John Nason’s name is also spelled Johanius or Johnnius Nasonne. Birth years of 1577 and 1580 are also mentioned, but September 3, 1585 is the generally accepted date. One source also mentioned that he was baptized on March 23, 1580. He was born in Wellesbourne, Warwickshire on the Mickle Meadow Farm. His father and mother were Ananius Nason and Ursula Rogers. He married Elizabeth Rogers in Stratford-Upon-Avon on October 28, 1600 at the young age of 15. The bride was 17. The bride also might have been born and raised on Mickle Meadow Farm.

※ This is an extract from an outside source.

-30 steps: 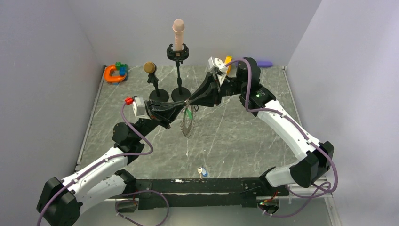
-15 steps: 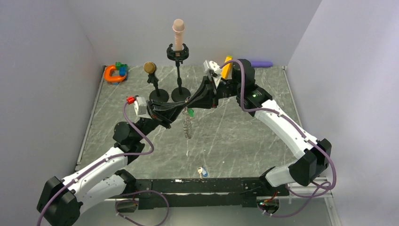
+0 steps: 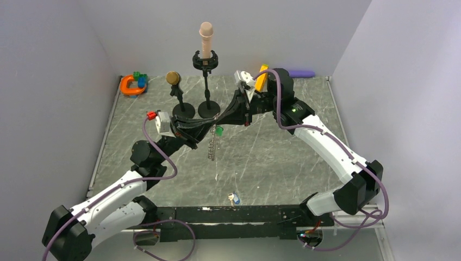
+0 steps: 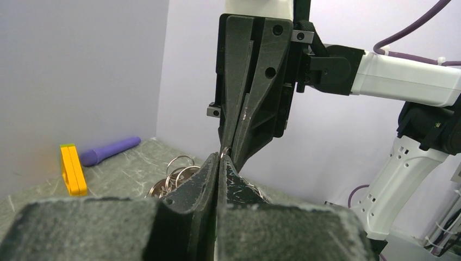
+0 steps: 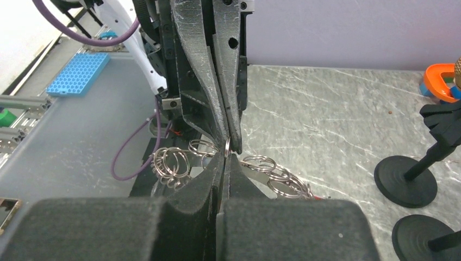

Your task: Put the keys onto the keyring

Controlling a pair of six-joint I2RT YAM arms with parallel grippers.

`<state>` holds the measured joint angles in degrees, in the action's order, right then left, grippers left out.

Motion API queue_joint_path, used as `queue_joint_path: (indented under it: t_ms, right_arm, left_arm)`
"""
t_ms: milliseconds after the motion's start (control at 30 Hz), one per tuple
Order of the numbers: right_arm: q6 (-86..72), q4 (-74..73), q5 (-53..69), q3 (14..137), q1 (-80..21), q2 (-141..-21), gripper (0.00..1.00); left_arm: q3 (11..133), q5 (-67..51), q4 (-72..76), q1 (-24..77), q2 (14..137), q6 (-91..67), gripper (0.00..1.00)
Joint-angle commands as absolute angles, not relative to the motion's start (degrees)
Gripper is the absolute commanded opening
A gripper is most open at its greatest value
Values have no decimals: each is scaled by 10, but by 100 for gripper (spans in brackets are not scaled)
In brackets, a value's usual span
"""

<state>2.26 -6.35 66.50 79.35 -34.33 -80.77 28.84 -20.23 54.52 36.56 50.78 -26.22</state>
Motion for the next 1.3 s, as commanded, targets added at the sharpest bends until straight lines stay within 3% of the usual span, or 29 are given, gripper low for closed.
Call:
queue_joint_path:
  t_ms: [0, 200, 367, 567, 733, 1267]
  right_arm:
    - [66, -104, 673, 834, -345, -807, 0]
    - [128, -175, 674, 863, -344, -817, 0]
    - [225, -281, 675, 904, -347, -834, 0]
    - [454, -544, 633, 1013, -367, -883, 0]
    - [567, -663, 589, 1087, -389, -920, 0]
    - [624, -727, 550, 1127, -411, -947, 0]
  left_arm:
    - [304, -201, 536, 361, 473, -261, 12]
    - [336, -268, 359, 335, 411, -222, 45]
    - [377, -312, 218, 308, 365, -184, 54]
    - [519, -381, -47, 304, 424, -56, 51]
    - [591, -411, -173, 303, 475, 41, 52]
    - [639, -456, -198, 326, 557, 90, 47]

The birth or christening date of his wife, Elizabeth Rogers, also has conflicting dates. In one source, she was born on April 15, 1583 in Stratford-Upon-Avon to Richard Rogers and Margaret Pace. In another, she was born on January 15, 1580 in Eastbourne, Sussex, to William Rogers and Johane Vyne. Other sources indicate April 15, 1582, and October 7, 1581. There are two other versions of her parent’s names: Henry Rogers and Elizabeth Burbach; and William Rogers and Elizabeth Walker. Her father’s name was probably William Rogers, but it’s hard to pin down her mother’s name. 

The sources all agree on the date of Elizabeth Roger’s death or burial – May 22, 1653. She was around 70 years old when she died and had been a widow for 29 years. She witnessed the English Civil War (1642-46) between Parliamentarians (Roundheads) and Royalists (Cavaliers). Warwickshire was split in their loyalties, but generally supportive of the Parliamentarian side.

John Nason and Elizabeth Rogers Nason had eleven children together, all born in Stratford-Upon-Avon: Elizabeth (1601), John or Johannis (1603), Phillippa (1604), my ancestor, Richard Nason (August 3, 1606-December 22, 1695, South Berwick, Maine), Henry (1608), Thomas (1611), William (1613), Ann (1615), Mary (1618), Thomas (1619) and Frances (1622). Richard immigrated to the Massachusetts Bay Colony in 1629 and was the only child of the family to do so.

John Nason was a barber and apothecary by trade. He is mentioned as the “separate druggist (personal apothecary) to William Shakespeare on page 264, in the book, Shakespeare, His Family and Friends by Charles Isaac Elton, Alexander Hamilton and Andrew Lang, 1904.

16th century apothecary

John Nason is also mentioned on page 100 in the book, Shakespeare’s Family: Being a Record of the Ancestors and Descendants of William Shakespeare, with Some Account of the Ardens by Charlotte Carmichael Stopes, 1901.

A Royal Coat of Arms was granted to Dr. John Nason of Church House, Stratford-Upon-Avon. I don’t know if this honor was granted to his father or his oldest brother. The Fairbairn Book of Crests by James Fairbairn (1892) describes it as “A ram’s head couped” but a version with three ram’s heads also exists. The motto is “Spe labor levis” which roughly translates as “I bear my work lightly.”

John Nason died on November 11 or 12, 1624 at Stratford-Upon-Avon. He was 39 years old.